In "Jason Bourne" (out July 29), Damon returns to the spy franchise that made him a full-blown movie star with all the freedom such status affords. Given how much 45-year-old actor credits the series with, it's a welcome homecoming.

"It's obviously the most significant thing that's happened in my career," Damon said in a recent interview from the set of Alexander Payne's "Downsizing." ''I definitely knew I wanted to do it again but I was always kind of tethered to Paul (Greengrass). I knew I didn't want to do it without him."

It's been nine years since "The Bourne Ultimatum," but the franchise based on Robert Ludlum's novels has kept spinning. "The Bourne Legacy," in 2012, starred Jeremy Renner as another secret agent. That film grossed less than the three previous "Bourne" movies, thus proving the value of both Damon and Greengrass to the franchise. The "Captain Phillips" director helmed Damon's last two "Bourne" movies.

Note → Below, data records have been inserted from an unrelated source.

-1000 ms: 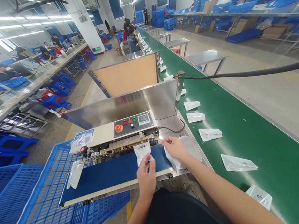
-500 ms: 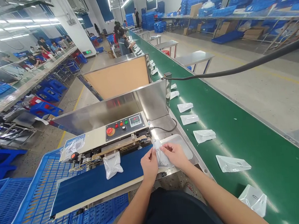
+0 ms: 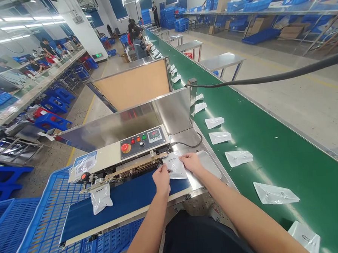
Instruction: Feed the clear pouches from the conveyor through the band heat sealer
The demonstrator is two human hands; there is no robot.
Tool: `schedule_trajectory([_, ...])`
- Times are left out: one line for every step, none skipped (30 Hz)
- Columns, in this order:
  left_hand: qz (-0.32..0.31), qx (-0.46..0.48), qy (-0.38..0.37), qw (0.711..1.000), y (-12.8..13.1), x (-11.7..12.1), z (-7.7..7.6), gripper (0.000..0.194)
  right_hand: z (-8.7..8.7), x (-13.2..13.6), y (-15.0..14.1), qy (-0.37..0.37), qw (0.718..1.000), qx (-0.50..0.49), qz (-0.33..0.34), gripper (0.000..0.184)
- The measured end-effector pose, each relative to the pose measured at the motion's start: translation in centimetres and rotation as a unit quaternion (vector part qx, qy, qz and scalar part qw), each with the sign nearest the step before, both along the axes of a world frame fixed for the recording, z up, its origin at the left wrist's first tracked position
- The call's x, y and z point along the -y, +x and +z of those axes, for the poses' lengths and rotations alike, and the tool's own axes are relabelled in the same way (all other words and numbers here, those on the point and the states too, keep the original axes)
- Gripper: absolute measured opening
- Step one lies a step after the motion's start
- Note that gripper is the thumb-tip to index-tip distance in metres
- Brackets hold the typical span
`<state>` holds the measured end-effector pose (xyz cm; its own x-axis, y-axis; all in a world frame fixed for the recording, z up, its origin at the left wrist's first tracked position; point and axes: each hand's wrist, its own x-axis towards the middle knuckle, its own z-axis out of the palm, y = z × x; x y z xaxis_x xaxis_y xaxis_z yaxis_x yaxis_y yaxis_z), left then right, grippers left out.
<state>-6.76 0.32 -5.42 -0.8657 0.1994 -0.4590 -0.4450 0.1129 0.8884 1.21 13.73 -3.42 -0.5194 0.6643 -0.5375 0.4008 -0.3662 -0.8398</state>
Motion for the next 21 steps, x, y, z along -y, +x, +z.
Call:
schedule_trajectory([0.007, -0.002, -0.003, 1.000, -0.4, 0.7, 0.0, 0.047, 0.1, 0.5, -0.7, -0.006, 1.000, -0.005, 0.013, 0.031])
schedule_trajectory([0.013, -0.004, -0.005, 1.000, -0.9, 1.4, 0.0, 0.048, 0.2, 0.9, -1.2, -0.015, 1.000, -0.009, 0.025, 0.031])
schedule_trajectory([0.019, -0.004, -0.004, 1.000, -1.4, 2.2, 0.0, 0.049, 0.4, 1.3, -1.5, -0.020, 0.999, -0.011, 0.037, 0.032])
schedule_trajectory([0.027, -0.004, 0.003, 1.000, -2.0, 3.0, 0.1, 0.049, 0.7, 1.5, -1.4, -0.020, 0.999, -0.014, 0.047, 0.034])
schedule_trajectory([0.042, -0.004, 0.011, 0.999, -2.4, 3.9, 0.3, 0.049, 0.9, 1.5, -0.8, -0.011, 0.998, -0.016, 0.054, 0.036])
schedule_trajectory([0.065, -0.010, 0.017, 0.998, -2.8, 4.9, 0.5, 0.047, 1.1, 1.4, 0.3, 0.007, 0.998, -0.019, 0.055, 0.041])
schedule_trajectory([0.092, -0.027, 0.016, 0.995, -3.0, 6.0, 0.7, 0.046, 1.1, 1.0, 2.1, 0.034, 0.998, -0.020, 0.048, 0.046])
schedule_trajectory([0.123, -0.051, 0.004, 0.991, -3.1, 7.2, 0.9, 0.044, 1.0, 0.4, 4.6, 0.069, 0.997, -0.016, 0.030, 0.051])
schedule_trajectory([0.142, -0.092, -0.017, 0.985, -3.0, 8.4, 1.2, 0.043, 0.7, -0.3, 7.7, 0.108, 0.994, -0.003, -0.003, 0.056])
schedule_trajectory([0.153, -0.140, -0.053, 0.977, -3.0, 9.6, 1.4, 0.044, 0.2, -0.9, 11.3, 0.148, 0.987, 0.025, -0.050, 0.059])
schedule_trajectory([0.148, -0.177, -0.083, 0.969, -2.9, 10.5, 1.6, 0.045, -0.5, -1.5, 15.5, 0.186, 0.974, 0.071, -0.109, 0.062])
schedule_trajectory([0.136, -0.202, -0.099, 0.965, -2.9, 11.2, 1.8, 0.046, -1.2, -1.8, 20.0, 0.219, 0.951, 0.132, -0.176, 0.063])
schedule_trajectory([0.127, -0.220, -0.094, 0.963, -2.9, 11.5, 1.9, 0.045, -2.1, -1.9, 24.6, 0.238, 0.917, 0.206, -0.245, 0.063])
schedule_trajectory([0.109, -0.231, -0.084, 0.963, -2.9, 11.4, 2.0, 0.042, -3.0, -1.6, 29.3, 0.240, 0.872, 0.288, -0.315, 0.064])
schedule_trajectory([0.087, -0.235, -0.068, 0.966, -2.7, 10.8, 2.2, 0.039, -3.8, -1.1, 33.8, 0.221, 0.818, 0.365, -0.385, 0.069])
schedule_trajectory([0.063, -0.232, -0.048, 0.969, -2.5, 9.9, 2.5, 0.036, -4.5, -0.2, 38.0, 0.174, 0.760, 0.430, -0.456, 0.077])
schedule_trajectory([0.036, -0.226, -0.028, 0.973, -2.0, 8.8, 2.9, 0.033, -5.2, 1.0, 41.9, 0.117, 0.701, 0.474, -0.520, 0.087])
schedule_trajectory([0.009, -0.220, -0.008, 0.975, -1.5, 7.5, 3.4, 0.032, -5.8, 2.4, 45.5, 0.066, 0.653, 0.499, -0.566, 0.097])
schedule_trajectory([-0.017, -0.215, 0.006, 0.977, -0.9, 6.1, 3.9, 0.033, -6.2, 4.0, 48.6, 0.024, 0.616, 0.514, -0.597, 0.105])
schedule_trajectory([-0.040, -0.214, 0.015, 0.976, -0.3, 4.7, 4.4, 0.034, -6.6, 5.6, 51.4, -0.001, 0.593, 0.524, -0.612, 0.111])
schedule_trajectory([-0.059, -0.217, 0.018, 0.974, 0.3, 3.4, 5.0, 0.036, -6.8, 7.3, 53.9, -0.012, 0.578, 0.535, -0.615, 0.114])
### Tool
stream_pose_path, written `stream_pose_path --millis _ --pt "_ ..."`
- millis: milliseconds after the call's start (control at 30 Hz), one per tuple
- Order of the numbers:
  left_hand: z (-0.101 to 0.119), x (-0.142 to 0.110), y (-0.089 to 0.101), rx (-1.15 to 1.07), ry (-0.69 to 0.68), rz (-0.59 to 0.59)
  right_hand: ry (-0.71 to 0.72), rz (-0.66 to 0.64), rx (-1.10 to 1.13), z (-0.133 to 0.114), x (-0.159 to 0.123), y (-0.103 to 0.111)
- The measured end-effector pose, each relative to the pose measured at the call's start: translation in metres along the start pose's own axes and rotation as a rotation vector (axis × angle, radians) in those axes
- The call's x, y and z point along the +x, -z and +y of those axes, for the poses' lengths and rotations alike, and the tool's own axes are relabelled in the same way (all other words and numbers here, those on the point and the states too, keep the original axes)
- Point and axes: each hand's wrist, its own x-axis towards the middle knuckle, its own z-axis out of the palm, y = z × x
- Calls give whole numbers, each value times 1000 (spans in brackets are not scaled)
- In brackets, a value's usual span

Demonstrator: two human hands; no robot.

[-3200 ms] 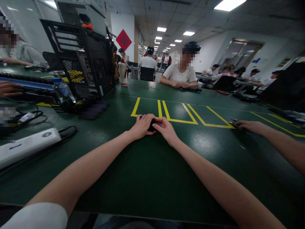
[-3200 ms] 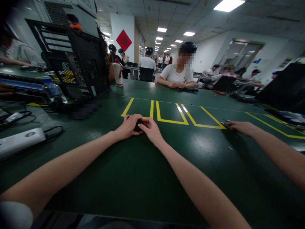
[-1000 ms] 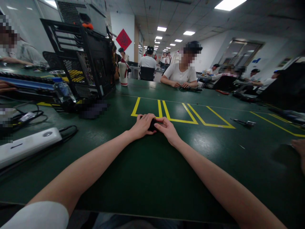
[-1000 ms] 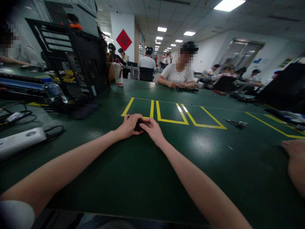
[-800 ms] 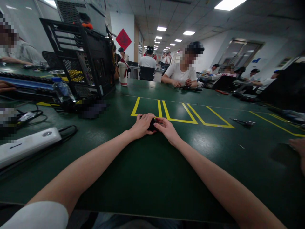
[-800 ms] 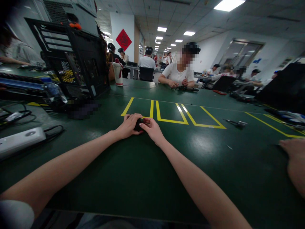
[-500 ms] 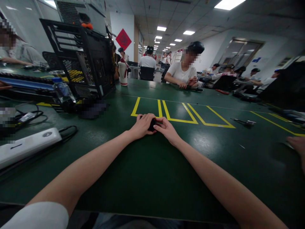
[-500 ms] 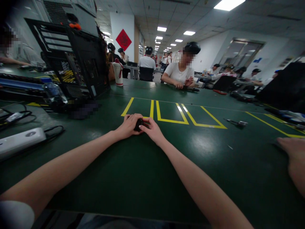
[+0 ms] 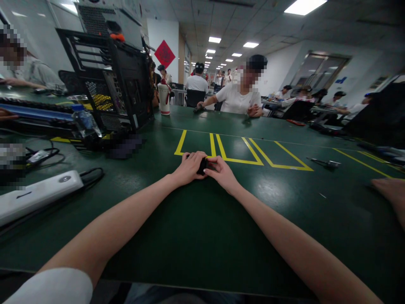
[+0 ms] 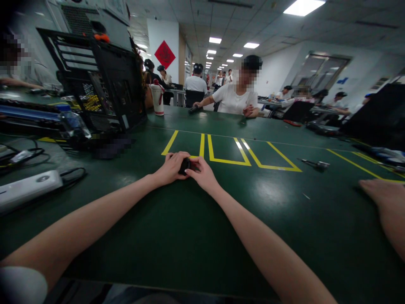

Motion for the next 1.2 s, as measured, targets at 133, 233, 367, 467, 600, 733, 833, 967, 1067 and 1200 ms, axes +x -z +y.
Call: stream_pose_path --millis 133,233,367,467,600,733,833,967,1067,1200 --pt "0 0 0 -6 -5 8 24 30 -10 -1 -1 -1" --pt "1 0 0 -3 -11 13 22 73 -43 1 2 -1" --pt "0 0 0 -6 -16 11 -60 53 -56 2 4 1" --pt "0 0 1 -1 -13 10 -54 -11 -59 0 2 1" --pt "0 0 1 4 -17 9 2 4 -18 -3 0 -2" --pt "0 0 0 8 -19 15 39 48 -23 0 2 -3" --pt "0 0 -1 10 -17 19 29 63 -27 2 4 -3" --pt "1 0 0 5 -12 14 -10 50 -103 1 2 -4" --pt "1 0 1 -6 -10 4 8 35 -170 -3 -2 -6" --pt "0 0 2 -19 -11 -5 52 24 -155 -8 -7 -7"
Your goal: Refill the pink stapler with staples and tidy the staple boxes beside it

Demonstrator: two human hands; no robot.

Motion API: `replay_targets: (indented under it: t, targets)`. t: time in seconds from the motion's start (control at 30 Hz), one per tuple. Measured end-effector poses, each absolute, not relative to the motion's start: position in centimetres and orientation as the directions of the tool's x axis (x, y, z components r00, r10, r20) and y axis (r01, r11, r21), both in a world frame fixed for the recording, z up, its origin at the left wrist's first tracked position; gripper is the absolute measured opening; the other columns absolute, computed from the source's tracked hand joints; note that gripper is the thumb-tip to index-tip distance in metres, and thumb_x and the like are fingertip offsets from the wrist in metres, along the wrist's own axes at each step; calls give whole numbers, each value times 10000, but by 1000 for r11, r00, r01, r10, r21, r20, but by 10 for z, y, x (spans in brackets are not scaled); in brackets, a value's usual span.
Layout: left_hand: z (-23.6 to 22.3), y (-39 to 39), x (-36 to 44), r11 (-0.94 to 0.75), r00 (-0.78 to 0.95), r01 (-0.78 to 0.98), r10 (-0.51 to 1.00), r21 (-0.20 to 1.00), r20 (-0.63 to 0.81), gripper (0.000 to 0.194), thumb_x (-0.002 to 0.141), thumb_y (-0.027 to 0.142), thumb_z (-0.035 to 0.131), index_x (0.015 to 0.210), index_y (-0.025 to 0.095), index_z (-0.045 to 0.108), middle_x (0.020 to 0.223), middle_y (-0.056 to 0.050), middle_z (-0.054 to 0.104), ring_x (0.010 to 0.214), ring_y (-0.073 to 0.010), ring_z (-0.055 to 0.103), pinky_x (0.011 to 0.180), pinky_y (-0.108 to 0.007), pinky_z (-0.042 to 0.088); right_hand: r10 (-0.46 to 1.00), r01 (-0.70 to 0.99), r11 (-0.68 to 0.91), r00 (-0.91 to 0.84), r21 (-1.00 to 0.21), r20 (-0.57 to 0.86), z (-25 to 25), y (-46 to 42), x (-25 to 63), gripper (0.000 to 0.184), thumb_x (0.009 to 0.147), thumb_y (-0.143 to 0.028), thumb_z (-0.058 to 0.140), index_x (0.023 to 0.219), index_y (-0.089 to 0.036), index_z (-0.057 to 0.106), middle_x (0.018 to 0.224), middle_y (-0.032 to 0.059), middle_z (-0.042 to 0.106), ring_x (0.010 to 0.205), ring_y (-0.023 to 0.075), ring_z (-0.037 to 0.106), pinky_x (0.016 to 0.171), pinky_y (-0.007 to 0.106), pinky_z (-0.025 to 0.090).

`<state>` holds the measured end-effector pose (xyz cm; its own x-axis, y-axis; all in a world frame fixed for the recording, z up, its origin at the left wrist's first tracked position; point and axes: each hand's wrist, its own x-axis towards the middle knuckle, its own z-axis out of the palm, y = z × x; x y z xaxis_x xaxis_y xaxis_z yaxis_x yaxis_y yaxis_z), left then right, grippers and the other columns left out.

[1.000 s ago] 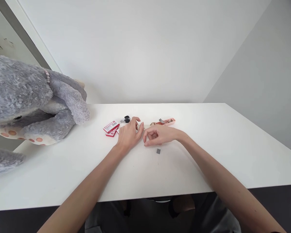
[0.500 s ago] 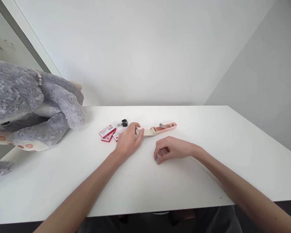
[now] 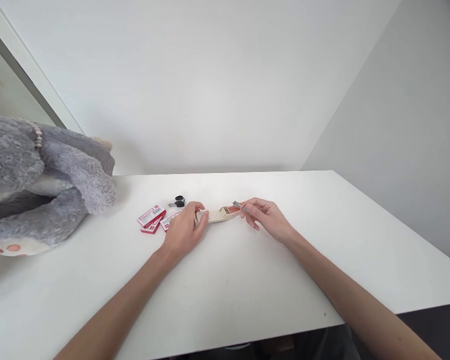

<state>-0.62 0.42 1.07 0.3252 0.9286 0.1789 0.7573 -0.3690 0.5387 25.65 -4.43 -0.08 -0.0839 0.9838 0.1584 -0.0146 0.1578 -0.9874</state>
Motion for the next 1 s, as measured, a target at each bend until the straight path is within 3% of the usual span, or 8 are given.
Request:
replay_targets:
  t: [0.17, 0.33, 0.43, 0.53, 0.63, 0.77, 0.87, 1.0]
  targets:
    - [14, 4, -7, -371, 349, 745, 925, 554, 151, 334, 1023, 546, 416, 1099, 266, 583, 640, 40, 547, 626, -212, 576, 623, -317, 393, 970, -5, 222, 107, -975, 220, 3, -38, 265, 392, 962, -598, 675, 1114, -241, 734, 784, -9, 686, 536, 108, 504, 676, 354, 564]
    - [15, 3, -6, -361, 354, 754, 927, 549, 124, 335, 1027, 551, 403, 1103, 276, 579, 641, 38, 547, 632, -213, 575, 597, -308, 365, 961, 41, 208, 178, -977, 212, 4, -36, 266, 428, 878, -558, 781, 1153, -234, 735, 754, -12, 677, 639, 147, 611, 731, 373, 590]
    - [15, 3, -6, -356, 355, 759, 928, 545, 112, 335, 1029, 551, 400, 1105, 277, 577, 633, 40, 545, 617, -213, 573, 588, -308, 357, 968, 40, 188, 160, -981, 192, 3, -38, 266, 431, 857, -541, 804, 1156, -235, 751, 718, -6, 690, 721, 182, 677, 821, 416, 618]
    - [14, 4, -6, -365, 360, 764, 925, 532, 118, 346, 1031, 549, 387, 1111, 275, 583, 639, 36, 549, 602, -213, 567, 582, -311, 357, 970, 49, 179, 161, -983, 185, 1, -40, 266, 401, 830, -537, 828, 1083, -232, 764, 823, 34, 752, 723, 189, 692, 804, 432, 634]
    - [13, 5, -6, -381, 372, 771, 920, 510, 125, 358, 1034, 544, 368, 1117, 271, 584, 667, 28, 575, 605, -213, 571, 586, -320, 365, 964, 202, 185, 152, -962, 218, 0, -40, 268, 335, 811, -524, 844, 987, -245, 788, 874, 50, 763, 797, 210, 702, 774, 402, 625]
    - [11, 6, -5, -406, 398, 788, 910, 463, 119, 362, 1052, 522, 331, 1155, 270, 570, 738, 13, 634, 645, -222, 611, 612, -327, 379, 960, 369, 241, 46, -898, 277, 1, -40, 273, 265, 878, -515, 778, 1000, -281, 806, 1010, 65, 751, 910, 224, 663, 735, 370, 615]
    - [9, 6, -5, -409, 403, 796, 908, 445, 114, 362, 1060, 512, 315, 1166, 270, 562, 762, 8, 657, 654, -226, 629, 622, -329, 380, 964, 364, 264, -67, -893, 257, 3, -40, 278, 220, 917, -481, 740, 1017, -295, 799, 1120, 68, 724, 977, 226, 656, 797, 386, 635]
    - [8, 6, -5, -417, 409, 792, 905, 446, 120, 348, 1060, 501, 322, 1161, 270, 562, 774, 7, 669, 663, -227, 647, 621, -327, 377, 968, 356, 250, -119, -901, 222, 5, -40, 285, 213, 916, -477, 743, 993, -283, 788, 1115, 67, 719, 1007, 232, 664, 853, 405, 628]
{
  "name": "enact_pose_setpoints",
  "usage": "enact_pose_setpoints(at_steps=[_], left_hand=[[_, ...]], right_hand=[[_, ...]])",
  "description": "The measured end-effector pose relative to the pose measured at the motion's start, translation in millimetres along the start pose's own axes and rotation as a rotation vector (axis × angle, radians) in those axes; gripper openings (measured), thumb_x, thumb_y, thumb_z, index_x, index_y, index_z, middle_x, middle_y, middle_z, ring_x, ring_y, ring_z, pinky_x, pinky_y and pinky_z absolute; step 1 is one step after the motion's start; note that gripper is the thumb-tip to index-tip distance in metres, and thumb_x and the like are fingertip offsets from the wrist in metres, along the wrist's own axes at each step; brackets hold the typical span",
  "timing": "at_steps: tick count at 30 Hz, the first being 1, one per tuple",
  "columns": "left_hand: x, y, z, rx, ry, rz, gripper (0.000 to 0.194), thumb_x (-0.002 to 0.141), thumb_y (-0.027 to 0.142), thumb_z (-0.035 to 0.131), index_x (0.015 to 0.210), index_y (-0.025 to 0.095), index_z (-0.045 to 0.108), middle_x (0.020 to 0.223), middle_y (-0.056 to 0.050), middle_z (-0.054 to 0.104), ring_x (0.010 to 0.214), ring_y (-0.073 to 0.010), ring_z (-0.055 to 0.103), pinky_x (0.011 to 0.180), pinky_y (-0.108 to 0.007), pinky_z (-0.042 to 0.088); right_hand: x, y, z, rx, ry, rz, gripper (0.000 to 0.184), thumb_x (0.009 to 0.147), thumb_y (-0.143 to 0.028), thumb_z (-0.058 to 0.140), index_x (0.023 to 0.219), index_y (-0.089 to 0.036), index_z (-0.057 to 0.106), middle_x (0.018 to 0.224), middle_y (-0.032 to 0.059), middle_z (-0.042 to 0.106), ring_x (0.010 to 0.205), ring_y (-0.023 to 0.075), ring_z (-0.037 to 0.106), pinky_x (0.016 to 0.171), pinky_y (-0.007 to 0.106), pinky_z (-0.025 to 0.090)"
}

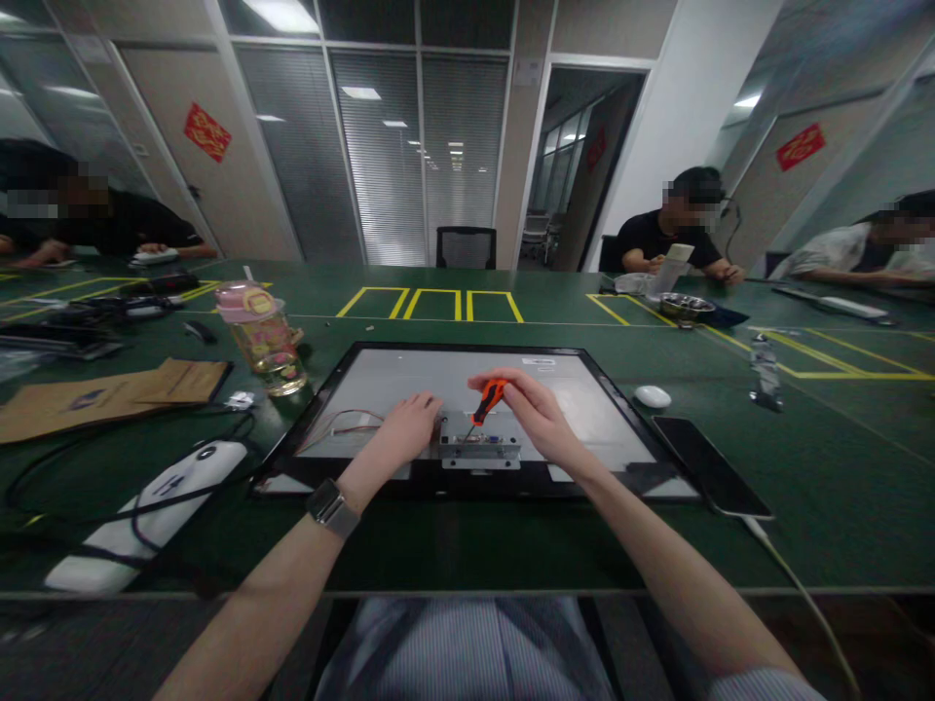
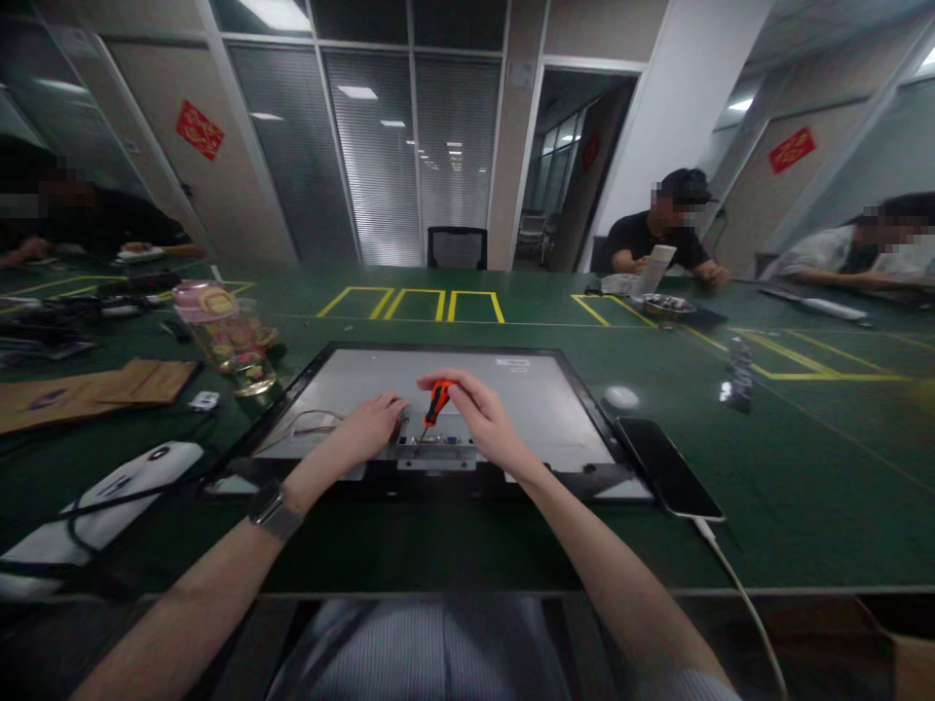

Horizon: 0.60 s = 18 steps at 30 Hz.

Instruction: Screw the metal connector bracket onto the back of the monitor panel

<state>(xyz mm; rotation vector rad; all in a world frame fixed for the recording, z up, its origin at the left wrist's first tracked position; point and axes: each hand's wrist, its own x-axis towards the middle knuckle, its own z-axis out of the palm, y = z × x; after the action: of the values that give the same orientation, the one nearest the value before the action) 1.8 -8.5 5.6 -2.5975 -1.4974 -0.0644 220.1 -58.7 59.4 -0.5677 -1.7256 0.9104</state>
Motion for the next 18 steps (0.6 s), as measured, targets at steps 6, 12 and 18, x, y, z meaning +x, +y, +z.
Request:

Damon says the delay was partially caused by a struggle to find a worthy next chapter for the character. The time helped: "Jason Bourne" was inspired by Edward Snowden and more recent debate over civil liberties.

But Damon's and Greengrass' motivation in returning, they say, ultimately grew out of satisfying fans of the kinetic, mysterious "Bourne" films.

"All those people who have come up to me over the years, hopefully they're representative of a whole group of people who will go buy tickets," says Damon. "We're counting on it. You never know. It's the movie business, so it could be a total disaster."